The task
Take the data below. Output it exactly from its first line through the line containing "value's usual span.".

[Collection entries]
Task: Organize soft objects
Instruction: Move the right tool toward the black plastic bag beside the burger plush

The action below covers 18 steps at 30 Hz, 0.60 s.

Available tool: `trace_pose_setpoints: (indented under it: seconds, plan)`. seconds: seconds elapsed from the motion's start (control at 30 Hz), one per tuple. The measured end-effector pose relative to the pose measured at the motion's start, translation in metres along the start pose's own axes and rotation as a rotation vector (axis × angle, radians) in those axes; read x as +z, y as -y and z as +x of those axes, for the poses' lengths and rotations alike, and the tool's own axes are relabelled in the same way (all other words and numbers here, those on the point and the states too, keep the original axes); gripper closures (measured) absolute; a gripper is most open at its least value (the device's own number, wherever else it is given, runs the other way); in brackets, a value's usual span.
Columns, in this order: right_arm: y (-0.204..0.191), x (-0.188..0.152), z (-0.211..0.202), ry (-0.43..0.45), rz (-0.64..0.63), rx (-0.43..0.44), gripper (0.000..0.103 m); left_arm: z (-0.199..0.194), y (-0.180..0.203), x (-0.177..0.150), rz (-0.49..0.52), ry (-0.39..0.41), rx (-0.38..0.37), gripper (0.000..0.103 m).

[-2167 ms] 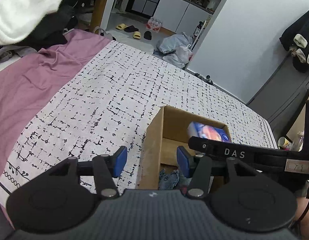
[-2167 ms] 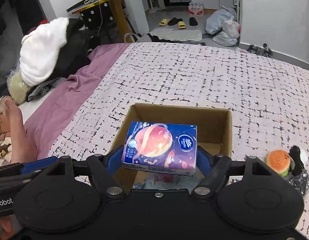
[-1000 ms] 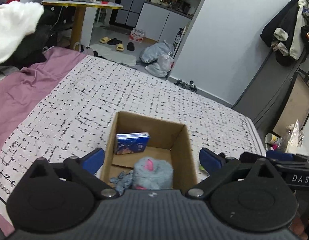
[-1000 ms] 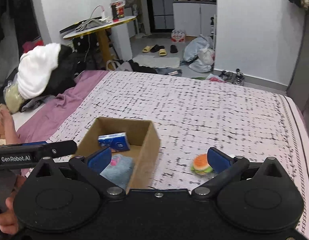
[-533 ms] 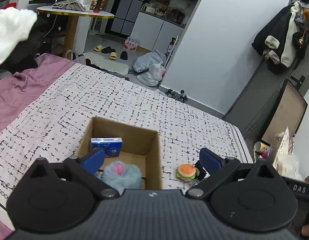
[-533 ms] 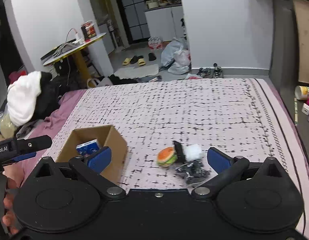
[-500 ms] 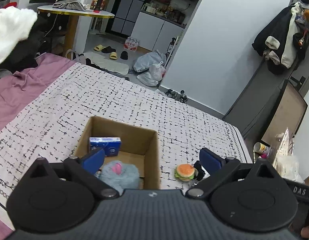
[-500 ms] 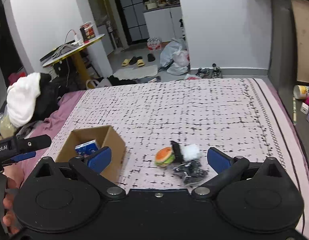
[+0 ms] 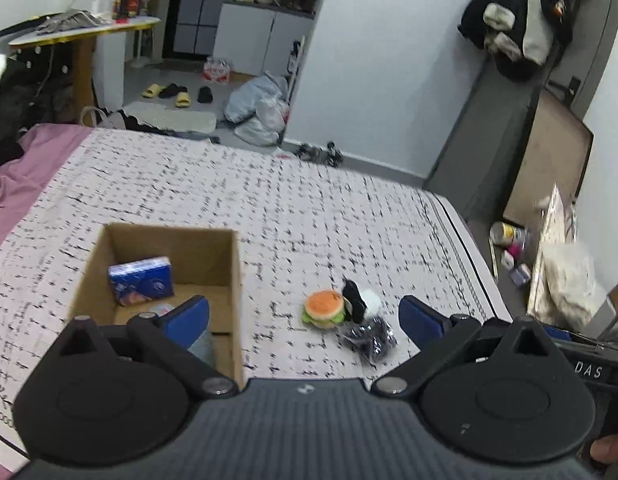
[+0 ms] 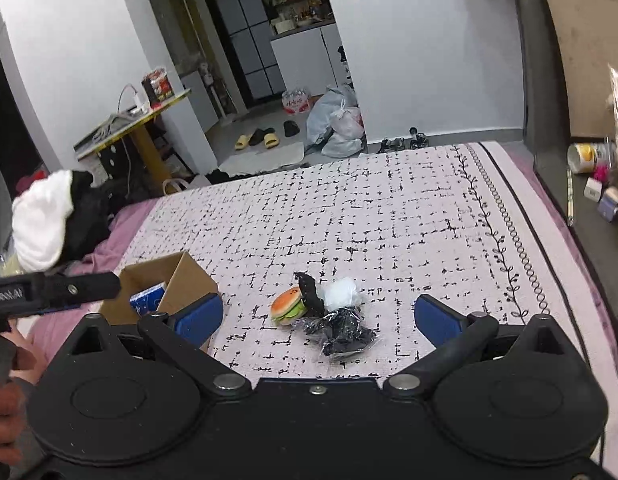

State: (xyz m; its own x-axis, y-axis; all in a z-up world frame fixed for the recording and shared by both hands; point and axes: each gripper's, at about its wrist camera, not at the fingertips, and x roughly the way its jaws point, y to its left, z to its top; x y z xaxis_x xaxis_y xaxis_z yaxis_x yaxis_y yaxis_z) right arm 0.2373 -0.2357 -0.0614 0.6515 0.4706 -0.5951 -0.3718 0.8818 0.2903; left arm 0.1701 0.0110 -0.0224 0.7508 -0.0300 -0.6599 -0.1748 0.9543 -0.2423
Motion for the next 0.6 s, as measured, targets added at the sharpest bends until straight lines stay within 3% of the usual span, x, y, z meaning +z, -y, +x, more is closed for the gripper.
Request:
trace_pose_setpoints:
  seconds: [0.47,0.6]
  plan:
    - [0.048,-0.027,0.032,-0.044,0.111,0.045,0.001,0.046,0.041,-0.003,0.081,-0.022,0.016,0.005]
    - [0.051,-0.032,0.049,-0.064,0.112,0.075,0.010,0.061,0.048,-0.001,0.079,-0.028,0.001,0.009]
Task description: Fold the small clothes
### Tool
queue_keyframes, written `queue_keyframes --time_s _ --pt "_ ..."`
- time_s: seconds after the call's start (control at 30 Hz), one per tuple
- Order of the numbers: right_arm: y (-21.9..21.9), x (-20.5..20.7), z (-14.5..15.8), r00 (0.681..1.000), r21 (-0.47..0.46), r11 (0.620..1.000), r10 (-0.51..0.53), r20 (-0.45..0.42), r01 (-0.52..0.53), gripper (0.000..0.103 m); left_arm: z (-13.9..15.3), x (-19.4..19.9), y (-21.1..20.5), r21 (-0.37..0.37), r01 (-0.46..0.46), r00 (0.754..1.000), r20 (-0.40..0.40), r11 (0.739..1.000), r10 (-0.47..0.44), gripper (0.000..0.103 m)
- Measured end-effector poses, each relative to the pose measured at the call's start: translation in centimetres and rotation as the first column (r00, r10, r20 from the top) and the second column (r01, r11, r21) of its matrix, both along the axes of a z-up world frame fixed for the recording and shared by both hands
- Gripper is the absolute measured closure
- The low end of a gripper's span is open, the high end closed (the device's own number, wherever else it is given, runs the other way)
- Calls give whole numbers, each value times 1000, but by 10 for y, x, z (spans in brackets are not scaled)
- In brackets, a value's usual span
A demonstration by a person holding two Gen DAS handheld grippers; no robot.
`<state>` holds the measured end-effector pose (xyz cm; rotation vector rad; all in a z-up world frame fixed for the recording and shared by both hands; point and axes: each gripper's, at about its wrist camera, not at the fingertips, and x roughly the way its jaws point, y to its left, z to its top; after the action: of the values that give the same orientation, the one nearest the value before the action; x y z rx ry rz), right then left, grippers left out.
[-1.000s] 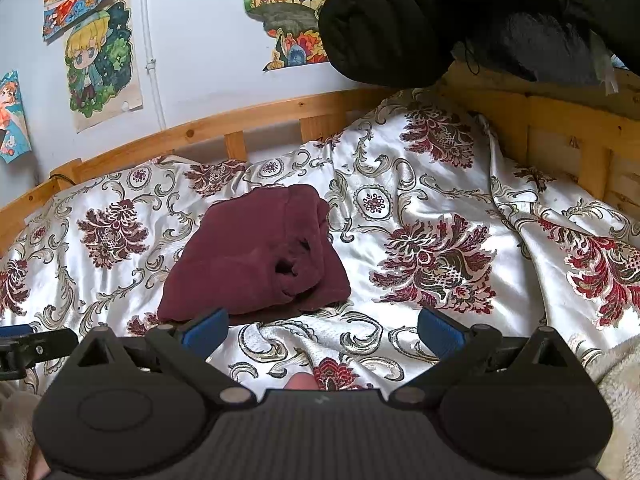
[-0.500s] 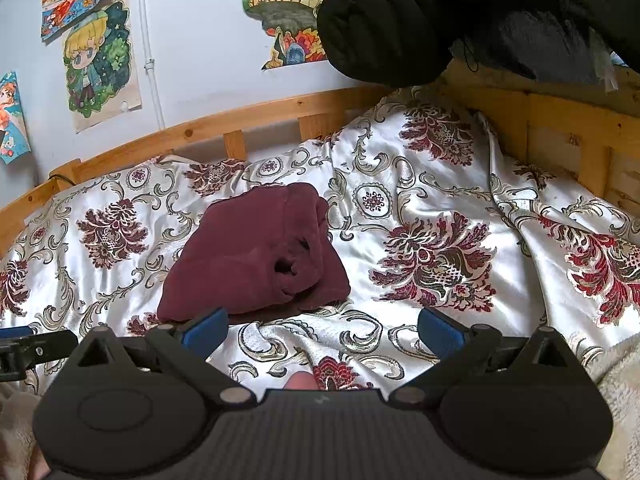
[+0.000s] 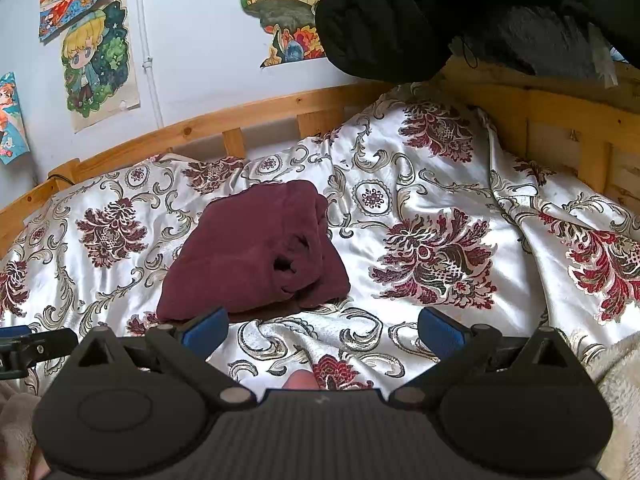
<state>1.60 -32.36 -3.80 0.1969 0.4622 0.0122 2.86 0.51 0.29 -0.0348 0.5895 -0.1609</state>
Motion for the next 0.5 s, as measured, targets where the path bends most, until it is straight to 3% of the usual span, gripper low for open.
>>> queue_keyframes --time_s 0.3,0.5 --pt "1 1 0 1000 5 1000 -5 -5 5 0 6 -2 -6 73 -37 999 36 997 34 1" --pt "2 0 1 1000 5 1000 -5 -3 5 0 8 -4 -6 68 -39 998 49 997 36 1"
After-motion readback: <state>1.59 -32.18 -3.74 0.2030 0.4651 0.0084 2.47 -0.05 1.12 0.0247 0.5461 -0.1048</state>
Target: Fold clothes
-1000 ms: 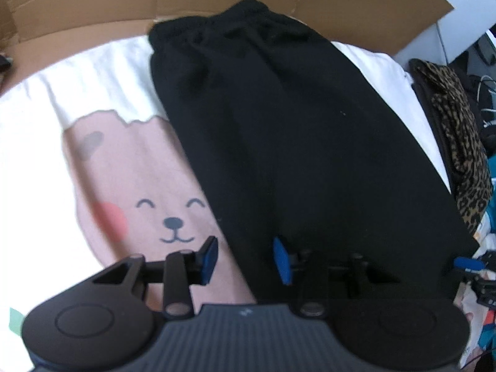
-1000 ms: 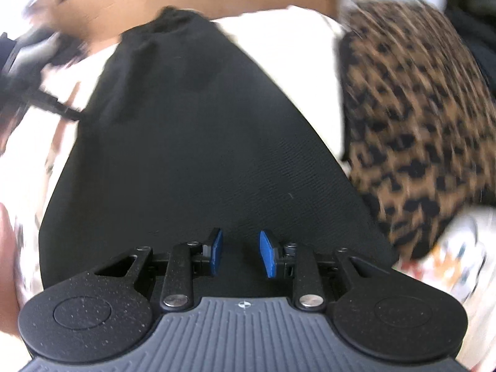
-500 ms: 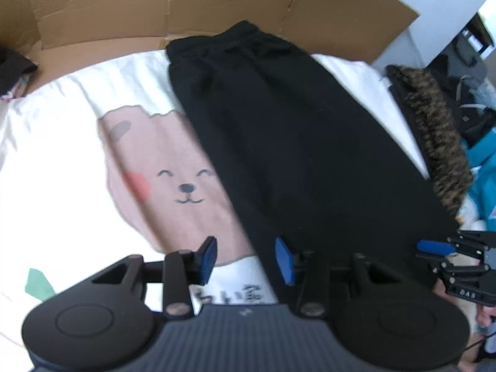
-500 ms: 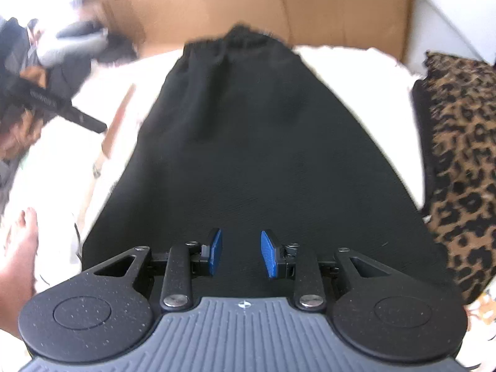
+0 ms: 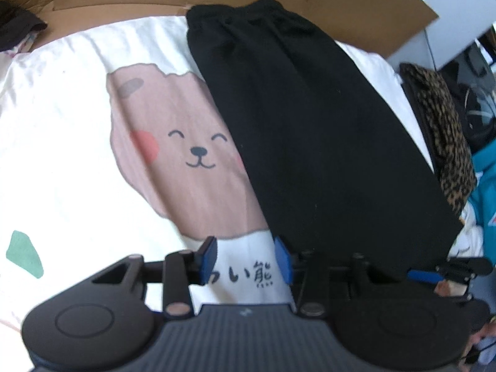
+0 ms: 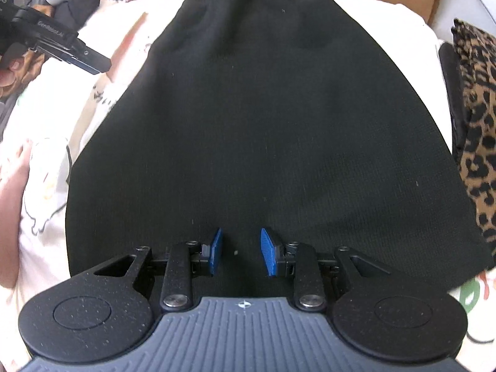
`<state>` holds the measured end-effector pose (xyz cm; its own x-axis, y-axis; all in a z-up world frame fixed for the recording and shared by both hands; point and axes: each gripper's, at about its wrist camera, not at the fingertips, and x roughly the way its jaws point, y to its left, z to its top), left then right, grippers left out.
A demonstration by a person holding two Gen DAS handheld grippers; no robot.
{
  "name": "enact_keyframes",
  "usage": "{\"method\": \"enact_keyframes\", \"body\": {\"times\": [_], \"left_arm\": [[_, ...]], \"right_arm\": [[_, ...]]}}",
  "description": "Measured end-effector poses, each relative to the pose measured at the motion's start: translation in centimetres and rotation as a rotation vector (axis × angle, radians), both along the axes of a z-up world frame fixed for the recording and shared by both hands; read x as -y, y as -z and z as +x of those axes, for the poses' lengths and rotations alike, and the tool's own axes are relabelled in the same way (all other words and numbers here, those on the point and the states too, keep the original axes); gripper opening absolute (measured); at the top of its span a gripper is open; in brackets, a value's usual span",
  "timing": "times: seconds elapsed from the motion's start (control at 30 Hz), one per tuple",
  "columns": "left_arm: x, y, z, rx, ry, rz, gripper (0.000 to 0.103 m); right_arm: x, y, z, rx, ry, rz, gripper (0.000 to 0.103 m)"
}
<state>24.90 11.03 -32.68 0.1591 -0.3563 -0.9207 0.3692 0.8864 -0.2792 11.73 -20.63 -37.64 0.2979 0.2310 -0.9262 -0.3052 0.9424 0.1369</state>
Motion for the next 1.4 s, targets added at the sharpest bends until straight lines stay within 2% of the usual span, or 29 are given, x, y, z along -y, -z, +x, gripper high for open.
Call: {"method": "enact_keyframes", "body": {"times": [0.1, 0.3, 0.43, 0.6, 0.8, 0.93, 1.07, 1.3, 1.4], "left_arm": [[0.7, 0.2, -0.3, 0.002, 0.026, 0.029, 0.043], [1.1, -1.6, -0.7, 0.022, 0.14, 0.098, 0.043], [1.1, -3.0, -1.2, 0.044, 0.191, 0.09, 0.043], [0.8, -2.1, -1.7, 0.082, 0.175, 0.051, 0.043], [-0.5, -0.7, -2.4, 0.035, 0.106, -0.02, 0.043], [-0.7, 0.2, -3.0, -0.001, 0.133, -0.029, 0.043], [-0.5, 1.7, -3.6, -0.032, 0.152, 0.0, 0.041], [-0.7, 3.1, -4.3, -0.082, 0.141, -0.02, 0.039], [-0.6, 3.2, -4.3, -0.078, 0.156, -0.019, 0.038]], "right_arm": [[0.3, 0.2, -0.7, -0.034, -0.013, -0.015, 0.034], [1.0, 0.2, -1.2, -0.098, -0.026, -0.019, 0.033], [1.3, -1.3, 0.2, -0.106, -0.023, -0.017, 0.034], [0.7, -4.6, 2.1, -0.034, -0.084, -0.015, 0.034], [-4.3, -6.3, 2.9, 0.011, -0.223, 0.003, 0.034], [-8.2, -5.9, 2.1, 0.017, -0.308, 0.06, 0.034], [-10.7, -4.7, 1.9, 0.02, -0.354, 0.117, 0.034], [-12.6, -4.5, 2.5, 0.05, -0.425, 0.128, 0.034], [-12.5, -4.4, 1.0, 0.068, -0.447, 0.15, 0.034]]}}
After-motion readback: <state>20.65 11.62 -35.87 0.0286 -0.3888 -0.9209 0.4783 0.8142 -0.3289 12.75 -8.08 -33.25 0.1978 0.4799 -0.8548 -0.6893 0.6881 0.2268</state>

Result of this exercise
Task: Organize soft objects
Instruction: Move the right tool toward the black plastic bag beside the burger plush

The action below covers 18 steps at 30 Hz, 0.60 s.

Available tool: `trace_pose_setpoints: (indented under it: seconds, plan)`. seconds: seconds elapsed from the motion's start (control at 30 Hz), one per tuple. The measured end-effector pose relative to the pose measured at the motion's start, translation in metres along the start pose's own axes and rotation as a rotation vector (axis × angle, radians) in those axes; read x as +z, y as -y and z as +x of those axes, for the poses' lengths and rotations alike, and the tool's own axes are relabelled in the same way (all other words and numbers here, those on the point and the states too, keep the original axes); gripper closures (measured) absolute; a gripper is most open at its least value (the device's own number, wherever else it is given, runs the other way); in brackets, a value's usual span.

This answer requires nothing else.